Perplexed and anxious, Arthur made himself stand still at the door of the house, looking keenly into the forest surrounding the clearing in which the house stood. The birds of twilight were calling each other, darting here and there among the branches, creating a sound that rose almost to a tumultuous noise—then suddenly they fell quiet, as a hush like a rolled-out carpet fell across the land. The sun had set behind the mountain, and Litha’s Eve had begun.
The silence grew—it felt like ivy growing in darkness, climbing up and winding itself around an oak tree, clothing it in green closeness. Arthur stood in the doorway, still peering into the dimness, and became aware of single lights—flames—appearing through the trees. He took a step back into the house, and thought about closing the door altogether, but then he felt ashamed at his cowardice. He was a knight of Glastonbury on a holy quest! What had he to fear from spirits in the forest, even Litha herself, or any of the souls who came out to dance in the Midsummer moonlight? It was not Samhain, the autumn feast when the door to the underworld opened and spewed forth the unshriven dead—rather, Litha’s feast was about love and lust, and he felt himself reasonably secure against those particular temptations.
Luckily, he was not long alone with these thoughts—from across the clearing, three shapes emerged from the shadows, Gwillem Moor and the crofters, making straight for the house. Arthur realized he’d been holding his breath, and let it out slowly.
Gwillem Moor held up a hand in greeting as they neared t
he house, and the woman smiled, setting Arthur’s heart at ease. The harper patted Arthur’s shoulder and bent to place a kiss on the top of his head.

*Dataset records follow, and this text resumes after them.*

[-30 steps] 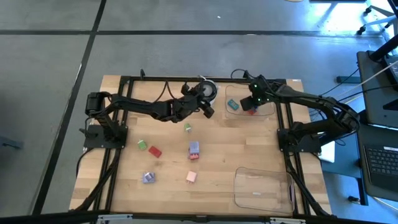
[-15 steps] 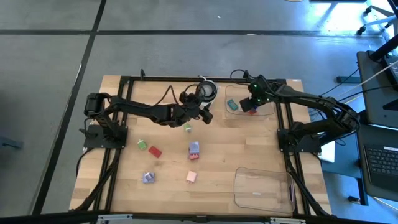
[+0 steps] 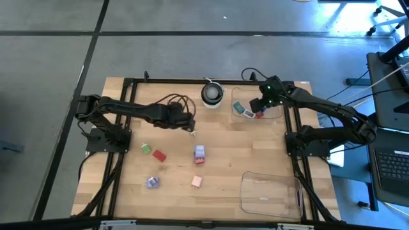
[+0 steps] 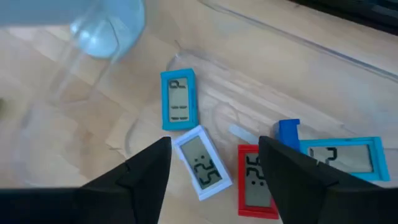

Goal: Pick & Place Office items
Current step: Put the bottom green charger adapter into the bottom transparent bin

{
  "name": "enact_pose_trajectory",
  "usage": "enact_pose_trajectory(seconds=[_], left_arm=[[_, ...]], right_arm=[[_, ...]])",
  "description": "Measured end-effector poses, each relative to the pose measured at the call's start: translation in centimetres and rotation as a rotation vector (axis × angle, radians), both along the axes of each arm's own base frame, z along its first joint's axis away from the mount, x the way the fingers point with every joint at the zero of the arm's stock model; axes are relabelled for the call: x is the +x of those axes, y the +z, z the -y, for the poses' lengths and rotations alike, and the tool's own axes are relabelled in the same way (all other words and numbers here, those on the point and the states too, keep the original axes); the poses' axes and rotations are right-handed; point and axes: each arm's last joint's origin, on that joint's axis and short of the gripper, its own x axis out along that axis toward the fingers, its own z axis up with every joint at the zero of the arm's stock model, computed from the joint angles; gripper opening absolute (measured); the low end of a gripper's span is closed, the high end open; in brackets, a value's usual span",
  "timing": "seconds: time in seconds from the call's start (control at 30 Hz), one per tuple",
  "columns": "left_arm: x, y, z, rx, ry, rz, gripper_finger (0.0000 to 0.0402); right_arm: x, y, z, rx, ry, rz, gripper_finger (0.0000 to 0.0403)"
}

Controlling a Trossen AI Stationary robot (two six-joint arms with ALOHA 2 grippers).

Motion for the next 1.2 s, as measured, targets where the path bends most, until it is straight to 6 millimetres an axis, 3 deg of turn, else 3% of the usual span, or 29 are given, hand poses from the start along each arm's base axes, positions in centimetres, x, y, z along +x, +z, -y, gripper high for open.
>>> enact_pose_trajectory(seconds=[0.27,0.53,1.2], left_arm=[[-3.5,-3.2,2.0,-0.274,0.092,-0.258,0.0242],[-5.2,-5.3,4.3,-0.401,0.157,-0.343,0.0242],[-11.1,-6.6,8.2,-0.306,0.581,-0.222,0.0242]], right_arm=[[-0.2,1.0,-0.7,0.077,0.023,0.123,0.0245],[-0.2,1.1,-0.6,0.089,-0.007,0.143,0.0245],[-0.1,1.2,-0.5,0.1,-0.048,0.174,0.0245]])
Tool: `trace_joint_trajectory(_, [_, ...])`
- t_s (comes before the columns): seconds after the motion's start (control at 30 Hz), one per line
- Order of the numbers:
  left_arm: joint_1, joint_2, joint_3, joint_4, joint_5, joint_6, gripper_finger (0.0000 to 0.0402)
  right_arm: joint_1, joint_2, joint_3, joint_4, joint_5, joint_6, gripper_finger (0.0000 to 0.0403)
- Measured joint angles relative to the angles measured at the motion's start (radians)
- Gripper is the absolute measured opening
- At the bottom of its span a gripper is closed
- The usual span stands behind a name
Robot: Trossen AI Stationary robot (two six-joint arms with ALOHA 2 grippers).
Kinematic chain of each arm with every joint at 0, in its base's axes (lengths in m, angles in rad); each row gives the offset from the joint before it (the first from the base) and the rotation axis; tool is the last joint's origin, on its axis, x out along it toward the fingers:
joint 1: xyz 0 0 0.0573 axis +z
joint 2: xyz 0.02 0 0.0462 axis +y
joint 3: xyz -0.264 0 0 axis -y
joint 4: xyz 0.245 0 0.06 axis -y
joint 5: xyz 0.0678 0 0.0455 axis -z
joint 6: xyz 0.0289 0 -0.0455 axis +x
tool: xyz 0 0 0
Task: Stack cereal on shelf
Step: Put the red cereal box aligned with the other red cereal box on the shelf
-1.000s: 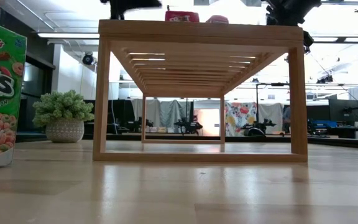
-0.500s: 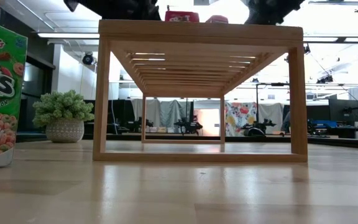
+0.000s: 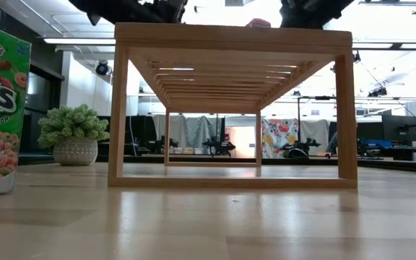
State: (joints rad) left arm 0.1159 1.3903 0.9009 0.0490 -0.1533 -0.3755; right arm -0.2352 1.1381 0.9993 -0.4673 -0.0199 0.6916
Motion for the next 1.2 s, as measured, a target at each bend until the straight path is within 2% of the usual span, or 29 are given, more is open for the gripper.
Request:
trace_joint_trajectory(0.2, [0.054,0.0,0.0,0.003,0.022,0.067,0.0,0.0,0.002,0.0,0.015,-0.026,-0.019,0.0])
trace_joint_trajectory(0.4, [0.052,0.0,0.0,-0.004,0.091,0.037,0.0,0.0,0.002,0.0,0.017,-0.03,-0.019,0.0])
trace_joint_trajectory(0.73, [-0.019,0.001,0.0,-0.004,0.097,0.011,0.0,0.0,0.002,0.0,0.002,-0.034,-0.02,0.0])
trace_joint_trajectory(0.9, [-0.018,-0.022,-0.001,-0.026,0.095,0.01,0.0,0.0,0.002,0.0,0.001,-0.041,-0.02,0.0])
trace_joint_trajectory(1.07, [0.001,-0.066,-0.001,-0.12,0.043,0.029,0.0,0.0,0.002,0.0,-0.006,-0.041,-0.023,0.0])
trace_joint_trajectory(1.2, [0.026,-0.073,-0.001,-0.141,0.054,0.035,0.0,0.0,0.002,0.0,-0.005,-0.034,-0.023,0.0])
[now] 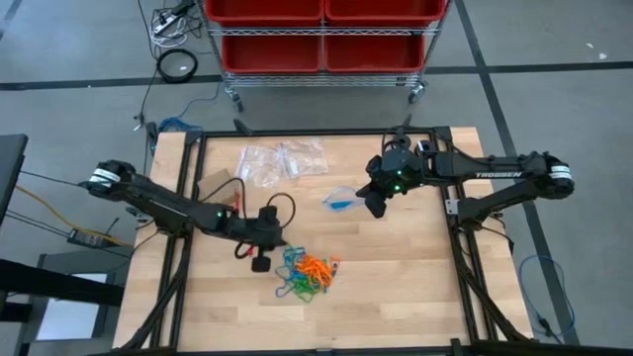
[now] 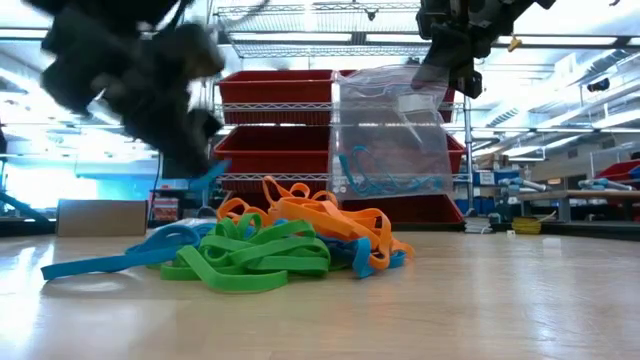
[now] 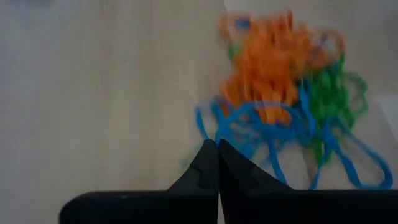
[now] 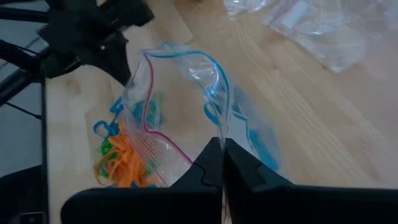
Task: Sort rubber bands
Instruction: Put the blue rubber band into the transparent zip bag
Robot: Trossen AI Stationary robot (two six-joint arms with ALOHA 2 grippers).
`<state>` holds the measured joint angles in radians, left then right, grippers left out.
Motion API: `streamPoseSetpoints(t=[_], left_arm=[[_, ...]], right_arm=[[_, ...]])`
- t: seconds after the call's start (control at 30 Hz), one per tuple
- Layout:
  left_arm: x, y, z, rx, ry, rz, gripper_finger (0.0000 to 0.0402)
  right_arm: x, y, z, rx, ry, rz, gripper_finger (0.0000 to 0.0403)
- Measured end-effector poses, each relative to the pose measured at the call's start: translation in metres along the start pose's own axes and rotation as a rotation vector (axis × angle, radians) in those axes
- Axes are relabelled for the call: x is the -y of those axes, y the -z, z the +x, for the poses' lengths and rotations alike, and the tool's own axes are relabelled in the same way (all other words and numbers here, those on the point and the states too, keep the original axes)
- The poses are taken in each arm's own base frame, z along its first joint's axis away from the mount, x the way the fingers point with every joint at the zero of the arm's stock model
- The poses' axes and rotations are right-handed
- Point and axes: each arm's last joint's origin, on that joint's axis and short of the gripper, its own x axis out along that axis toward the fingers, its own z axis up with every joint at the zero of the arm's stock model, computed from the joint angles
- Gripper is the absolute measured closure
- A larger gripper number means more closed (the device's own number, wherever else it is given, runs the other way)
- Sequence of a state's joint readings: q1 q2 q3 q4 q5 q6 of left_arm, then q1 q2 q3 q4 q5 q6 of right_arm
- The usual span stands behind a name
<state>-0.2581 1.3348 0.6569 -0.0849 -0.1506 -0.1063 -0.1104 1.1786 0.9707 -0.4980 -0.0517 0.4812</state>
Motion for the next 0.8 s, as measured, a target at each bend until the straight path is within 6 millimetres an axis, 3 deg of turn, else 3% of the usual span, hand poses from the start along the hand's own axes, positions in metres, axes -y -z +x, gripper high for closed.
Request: streamPoseSetpoints(t=[0.2,0.4,0.63,0.8], left_arm=[[-0.005,-0.069,-0.046,0.171,-0.188,0.136,0.0401],[-0.014,-0.116,-0.077,0.277,-0.344,0.231,0.0401],[-0.025,-0.127,-0.071,0.279,-0.441,0.263,0.0401],[-0.026,-0.128,-0.051,0.240,-0.477,0.315,0.0401]], right_arm=[[-0.003,-0.002,0.016,-0.018,-0.057,0.016,0.0403],[-0.005,-0.005,0.044,-0.029,-0.116,0.019,0.0403],[-0.008,-0.009,0.063,-0.010,-0.186,0.048,0.0403],[-0.012,-0.016,0.064,0.033,-0.228,0.060,0.0403]])
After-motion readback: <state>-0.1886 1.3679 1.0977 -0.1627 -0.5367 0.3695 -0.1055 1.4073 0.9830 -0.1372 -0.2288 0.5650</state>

“Come,” he said. “Let us inside, and eat and sing the night awae.”
In the evening, after the crofters and their guests had supped, they stepped outside to greet and join with a small crowd of people who had gathered in the clearing, by ones and twos, bearing torches and wearing garlands. They had come from afar, from wood and mountain, to hear the blind harper, who sang them this song.

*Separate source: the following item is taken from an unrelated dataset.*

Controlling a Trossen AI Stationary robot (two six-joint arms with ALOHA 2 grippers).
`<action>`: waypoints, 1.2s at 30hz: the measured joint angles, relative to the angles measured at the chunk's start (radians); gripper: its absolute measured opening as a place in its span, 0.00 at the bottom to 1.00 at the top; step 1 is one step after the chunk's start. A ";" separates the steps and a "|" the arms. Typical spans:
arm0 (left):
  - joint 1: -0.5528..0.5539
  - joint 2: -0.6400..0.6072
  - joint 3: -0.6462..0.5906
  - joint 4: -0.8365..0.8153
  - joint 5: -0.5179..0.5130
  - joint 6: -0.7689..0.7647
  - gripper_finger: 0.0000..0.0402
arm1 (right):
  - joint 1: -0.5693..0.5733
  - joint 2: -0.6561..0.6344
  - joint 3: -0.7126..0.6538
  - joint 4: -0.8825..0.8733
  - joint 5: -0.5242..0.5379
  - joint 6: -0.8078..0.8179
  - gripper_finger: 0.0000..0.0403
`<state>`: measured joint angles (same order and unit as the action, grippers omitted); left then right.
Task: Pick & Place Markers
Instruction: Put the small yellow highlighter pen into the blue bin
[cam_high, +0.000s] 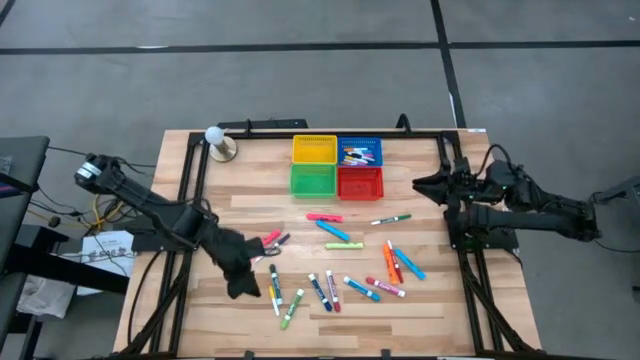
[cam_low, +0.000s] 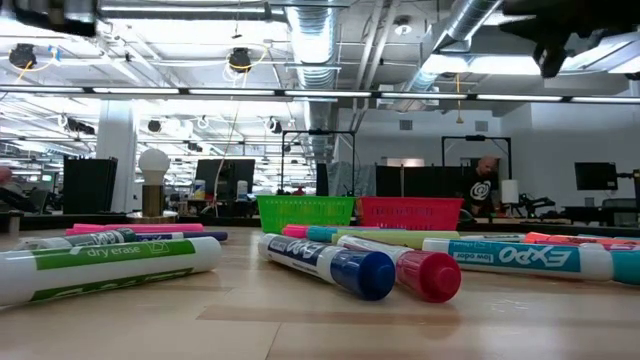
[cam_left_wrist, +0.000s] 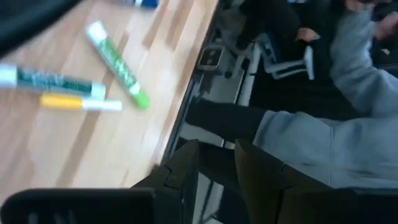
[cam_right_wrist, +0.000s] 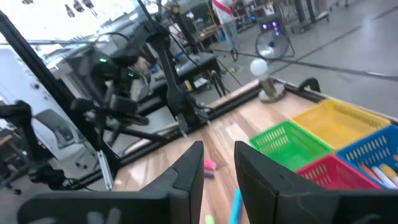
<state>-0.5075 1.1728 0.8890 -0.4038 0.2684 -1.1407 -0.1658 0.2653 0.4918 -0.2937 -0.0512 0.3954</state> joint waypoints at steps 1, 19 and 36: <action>-0.023 0.008 0.000 -0.005 -0.021 -0.041 0.26 | 0.000 -0.011 -0.015 0.000 0.001 0.000 0.20; -0.225 0.277 0.000 0.010 -0.300 -0.808 0.26 | 0.000 -0.078 -0.091 0.050 -0.002 0.016 0.20; -0.191 0.437 0.000 0.027 -0.399 -1.078 0.26 | 0.000 -0.078 -0.091 0.049 -0.004 0.012 0.20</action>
<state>-0.6987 1.6095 0.8886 -0.3771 -0.1310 -2.2189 -0.1658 0.1875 0.4011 -0.2451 -0.0551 0.4076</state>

Ar lan y Mur mae rhysys chochion…
Beside the Wall there are red roses
Beside the Wall there’re lovely lillies
Beside the Wall my sweetheart lives
Asleep at night and awake at morning.
Cold is the frost and cold the snowfall
Cold the house without fire in winter
Cold is the church without a priest
Cold am I without my lover.
Yonder’s the home and yonder the building
Where I’ve spent many a happy evening
In the loft there above the kitchen
With the girl with the yellow ribbon.
I’ve a cow with two horns of silver
I’ve a cow milks herself on her own
I’ve a cow that fills the pails up
Just like the sea which fills the seashore.

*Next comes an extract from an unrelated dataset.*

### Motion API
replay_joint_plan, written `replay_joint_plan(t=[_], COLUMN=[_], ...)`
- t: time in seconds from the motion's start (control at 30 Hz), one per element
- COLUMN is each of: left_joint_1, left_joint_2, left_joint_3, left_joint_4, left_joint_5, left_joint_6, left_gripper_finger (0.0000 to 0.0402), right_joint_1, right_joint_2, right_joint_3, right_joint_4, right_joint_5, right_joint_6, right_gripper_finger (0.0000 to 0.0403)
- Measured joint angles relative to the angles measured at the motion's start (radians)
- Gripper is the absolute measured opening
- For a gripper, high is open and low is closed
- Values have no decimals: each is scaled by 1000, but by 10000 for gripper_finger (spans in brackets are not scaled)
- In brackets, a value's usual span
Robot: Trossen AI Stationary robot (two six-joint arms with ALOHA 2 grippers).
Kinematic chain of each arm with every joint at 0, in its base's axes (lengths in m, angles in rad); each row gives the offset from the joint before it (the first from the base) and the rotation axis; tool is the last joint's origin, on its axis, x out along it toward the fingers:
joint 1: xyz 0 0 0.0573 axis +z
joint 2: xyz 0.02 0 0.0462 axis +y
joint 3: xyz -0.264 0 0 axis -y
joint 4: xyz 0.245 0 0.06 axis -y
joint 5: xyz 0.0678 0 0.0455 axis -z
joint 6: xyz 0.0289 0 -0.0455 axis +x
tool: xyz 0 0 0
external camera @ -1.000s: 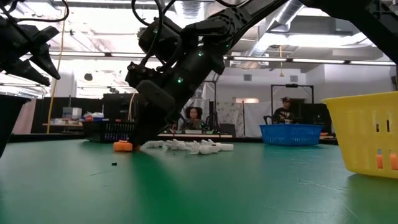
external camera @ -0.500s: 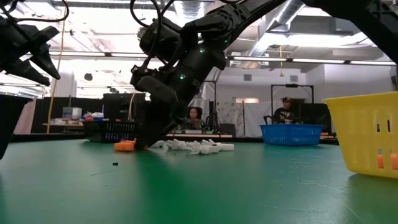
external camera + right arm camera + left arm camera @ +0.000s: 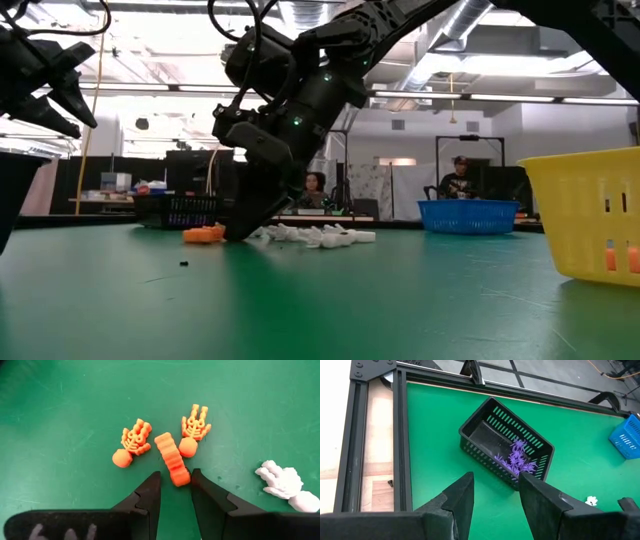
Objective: Sort Halloween decoration
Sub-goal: Put the orange skeleton toy into the yellow basket
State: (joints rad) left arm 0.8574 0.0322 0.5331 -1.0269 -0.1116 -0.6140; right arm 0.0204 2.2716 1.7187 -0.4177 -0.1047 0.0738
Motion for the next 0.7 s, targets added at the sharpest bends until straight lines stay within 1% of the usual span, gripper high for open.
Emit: replay_joint_plan(t=[0.17,0.43,0.53,0.7], left_joint_1=[0,0,0,0], left_joint_2=[0,0,0,0], left_joint_3=[0,0,0,0], left_joint_4=[0,0,0,0], left_joint_5=[0,0,0,0], left_joint_6=[0,0,0,0], left_gripper_finger=[143,143,143,143], right_joint_1=[-1,0,0,1], right_joint_2=[2,3,-1,-20], right_joint_3=[-1,-1,-1,8], right_joint_4=[32,36,34,5], right_joint_5=[0,-3,-3,-2], right_joint_6=[-10,-18,-15,-11], right_gripper_finger=[118,51,33,27])
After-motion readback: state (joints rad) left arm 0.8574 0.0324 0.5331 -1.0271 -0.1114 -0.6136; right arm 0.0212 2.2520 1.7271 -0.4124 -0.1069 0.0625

Hearing the words, Arthur began to realize that Gwillem Moor was telling these people, and entrusting to them through the song, the events of great moment that were happening throughout the kingdom and in their very presence—the destruction of the monasteries, the sorrow of the future overtaking the past, the miraculous treasure that was being carried to safety, and its eventual destination—in Cumberland, in the shadow of the Emperor Hadrian’s Great Wall.